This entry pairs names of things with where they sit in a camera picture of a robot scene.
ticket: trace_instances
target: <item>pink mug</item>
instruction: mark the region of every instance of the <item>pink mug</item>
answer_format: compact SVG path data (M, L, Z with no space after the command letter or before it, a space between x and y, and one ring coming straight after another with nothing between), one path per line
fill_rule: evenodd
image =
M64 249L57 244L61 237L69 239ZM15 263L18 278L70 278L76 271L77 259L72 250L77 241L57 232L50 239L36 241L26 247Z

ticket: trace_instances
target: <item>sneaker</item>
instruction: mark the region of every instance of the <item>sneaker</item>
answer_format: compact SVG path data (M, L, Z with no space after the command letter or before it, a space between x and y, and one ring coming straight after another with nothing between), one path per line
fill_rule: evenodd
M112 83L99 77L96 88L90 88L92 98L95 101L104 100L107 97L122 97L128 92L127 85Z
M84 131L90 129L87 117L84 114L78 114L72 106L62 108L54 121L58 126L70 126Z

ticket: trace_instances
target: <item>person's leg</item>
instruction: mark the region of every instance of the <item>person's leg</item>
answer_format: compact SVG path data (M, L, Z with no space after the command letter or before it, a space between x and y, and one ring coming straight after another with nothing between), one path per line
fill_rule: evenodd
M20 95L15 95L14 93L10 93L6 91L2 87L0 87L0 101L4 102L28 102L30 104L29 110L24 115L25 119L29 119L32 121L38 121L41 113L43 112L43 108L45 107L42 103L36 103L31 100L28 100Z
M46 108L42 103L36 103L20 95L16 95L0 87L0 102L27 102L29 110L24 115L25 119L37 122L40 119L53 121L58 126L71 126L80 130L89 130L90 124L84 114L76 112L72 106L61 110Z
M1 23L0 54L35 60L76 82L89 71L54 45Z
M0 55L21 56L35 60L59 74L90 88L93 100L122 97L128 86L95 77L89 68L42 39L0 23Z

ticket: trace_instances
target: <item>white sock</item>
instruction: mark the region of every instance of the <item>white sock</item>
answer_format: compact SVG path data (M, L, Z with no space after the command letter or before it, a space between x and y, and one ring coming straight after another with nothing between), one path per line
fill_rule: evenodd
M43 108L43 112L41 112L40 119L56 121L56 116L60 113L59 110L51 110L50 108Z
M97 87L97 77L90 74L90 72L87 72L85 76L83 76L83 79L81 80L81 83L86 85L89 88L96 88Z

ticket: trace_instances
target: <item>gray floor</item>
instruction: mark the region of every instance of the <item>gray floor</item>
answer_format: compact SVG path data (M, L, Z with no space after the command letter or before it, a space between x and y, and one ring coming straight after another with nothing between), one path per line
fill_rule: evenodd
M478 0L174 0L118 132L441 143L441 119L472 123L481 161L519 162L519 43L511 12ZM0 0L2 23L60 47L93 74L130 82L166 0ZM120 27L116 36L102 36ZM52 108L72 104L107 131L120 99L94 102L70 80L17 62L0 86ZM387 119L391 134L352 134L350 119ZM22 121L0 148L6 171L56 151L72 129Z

__WORK ORDER__:
Across the records above, show each line containing the word "sock".

__OUTPUT OF THE EXERCISE__:
target: <item>white sock</item>
instruction: mark the region of every instance of the <item>white sock</item>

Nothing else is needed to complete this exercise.